You also want to tab in the Option and make sure it lines up with the section. Then save and exit, type startx or restart the computer, and you should have your fonts back.

At first I tried to fix this with the xorg option "NoAccel" "True", but that turned off all acceleration and made my desktop unacceptably slow. But changing the "AccelMethod" from EXA (default) to XAA, it preserves 2D desktop acceleration and fixes the font issue. There's more information in these threads here and here.

Just thought I'd leave this here in case anybody googles, "WHERE THE HELL DID MY FREAKING FONTS GO LINUX WHEEZY HELP."
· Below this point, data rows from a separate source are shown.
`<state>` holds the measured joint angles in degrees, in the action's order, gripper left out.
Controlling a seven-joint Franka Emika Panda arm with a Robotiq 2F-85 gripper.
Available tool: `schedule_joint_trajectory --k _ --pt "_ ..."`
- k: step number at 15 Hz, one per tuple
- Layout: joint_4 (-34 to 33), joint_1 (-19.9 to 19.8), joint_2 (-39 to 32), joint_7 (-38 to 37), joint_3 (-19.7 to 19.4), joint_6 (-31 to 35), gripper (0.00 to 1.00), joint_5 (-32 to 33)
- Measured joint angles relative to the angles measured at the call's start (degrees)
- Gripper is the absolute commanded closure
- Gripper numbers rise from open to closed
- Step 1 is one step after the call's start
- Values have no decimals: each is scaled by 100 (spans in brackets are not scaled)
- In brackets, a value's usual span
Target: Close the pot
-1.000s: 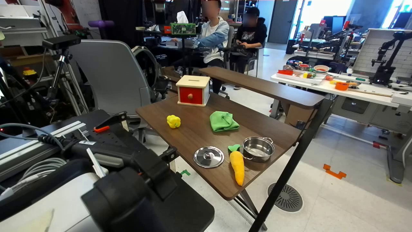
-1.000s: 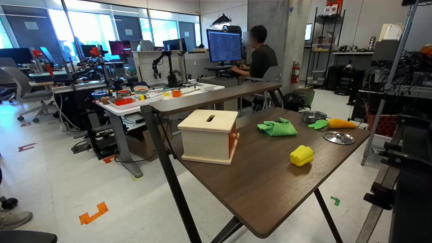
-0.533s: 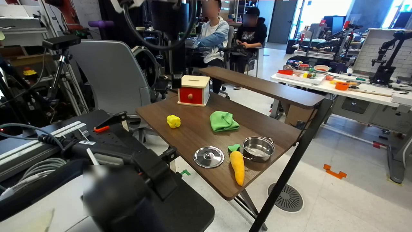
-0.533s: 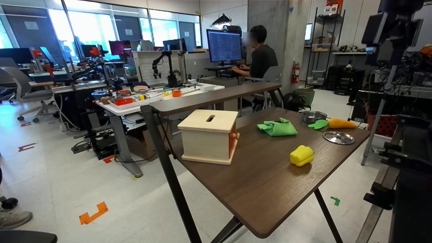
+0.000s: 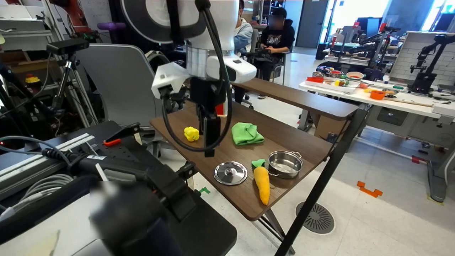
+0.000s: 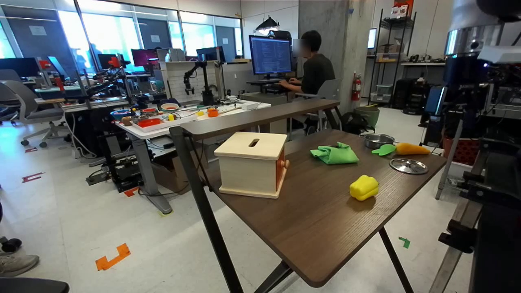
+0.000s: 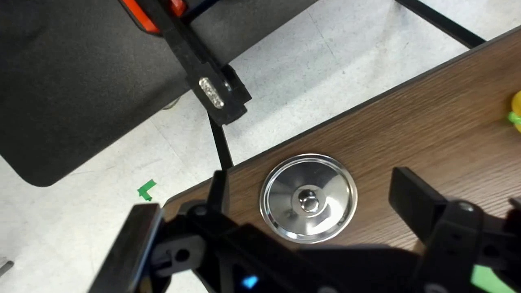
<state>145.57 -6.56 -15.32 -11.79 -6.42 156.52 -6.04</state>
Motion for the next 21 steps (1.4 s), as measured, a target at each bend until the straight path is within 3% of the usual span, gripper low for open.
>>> schedule_joint_trajectory --k 9,17,18,19,21 --pt "-1134 -57 -1588 -212 -136 326 0 -85" --pt "-1805 84 -2314 -494 -125 330 0 -111" --pt "-1858 110 -2359 -525 -111 330 3 -119" --pt "-1904 134 -2396 -551 -95 330 28 -125" --pt "-1978 187 -2448 -586 -74 330 29 -128"
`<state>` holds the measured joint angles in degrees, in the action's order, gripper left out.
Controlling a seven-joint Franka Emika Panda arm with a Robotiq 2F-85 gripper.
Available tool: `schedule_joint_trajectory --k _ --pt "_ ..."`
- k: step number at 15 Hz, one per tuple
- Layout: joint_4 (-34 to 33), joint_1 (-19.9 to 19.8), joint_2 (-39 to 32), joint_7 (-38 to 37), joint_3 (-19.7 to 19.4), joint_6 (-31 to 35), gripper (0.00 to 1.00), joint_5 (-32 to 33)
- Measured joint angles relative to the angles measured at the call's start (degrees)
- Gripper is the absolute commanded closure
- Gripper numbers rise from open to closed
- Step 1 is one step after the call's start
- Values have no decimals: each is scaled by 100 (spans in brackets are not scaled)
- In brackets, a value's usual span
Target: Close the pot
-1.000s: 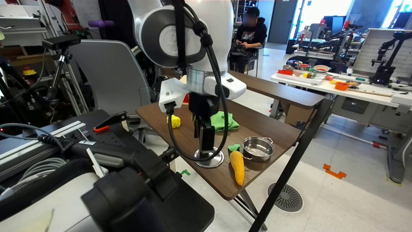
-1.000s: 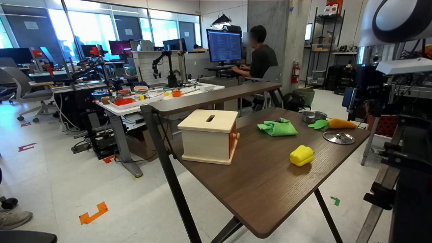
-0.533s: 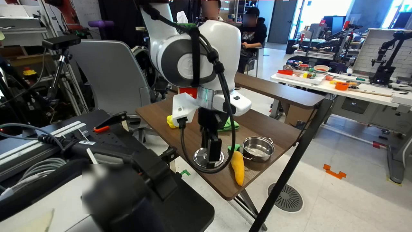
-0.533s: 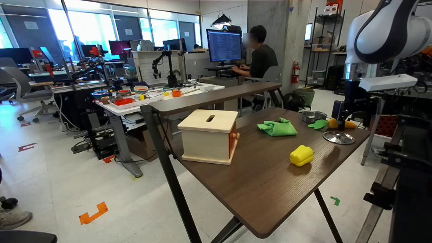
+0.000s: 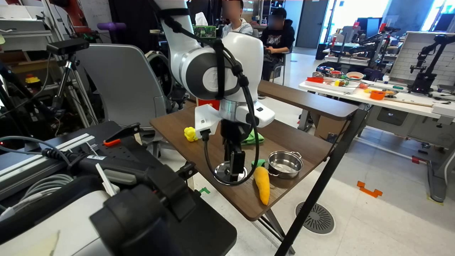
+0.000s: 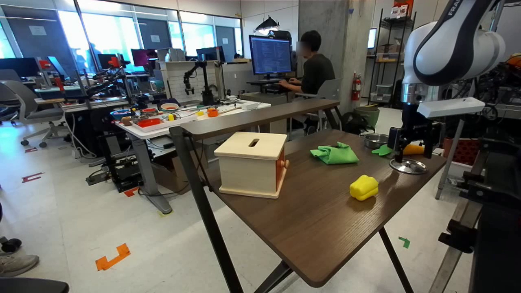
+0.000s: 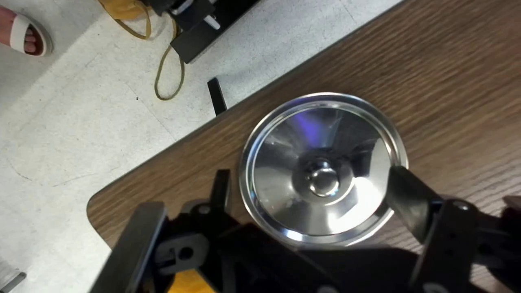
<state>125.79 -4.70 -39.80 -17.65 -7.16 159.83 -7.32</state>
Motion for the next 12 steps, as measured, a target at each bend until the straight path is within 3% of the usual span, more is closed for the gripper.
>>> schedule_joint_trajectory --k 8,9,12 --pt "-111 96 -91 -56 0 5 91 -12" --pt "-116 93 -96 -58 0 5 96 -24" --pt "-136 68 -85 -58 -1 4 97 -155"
UPDATE: Peter S. reports he can get fonts back with EXA acceleration using the following xorg.conf edits:

Option "AccelMethod" "EXA"
Option "RenderAcceleration" "false"

And you may also need:

Option "MigrationHeuristic" "greedy"

He also says he can now use Compiz without it "lagging like crazy" on his G3 :)

UPDATE II: Here's a bug report, Bug #702480 xserver-xorg-video-radeon: GTK fonts are invisible on PowerPC

Monday, January 28, 2013

GarageBand Alternative for Linux

It's called LMMS (Linux MultiMedia Studio). Recently I decided to get more into learning about and making music. I'm always on the lookout for productive outlets for my OCDing and thought this could be the ticket. Also it has the added benefit of making me stop regretting that I couldn't play a note of music.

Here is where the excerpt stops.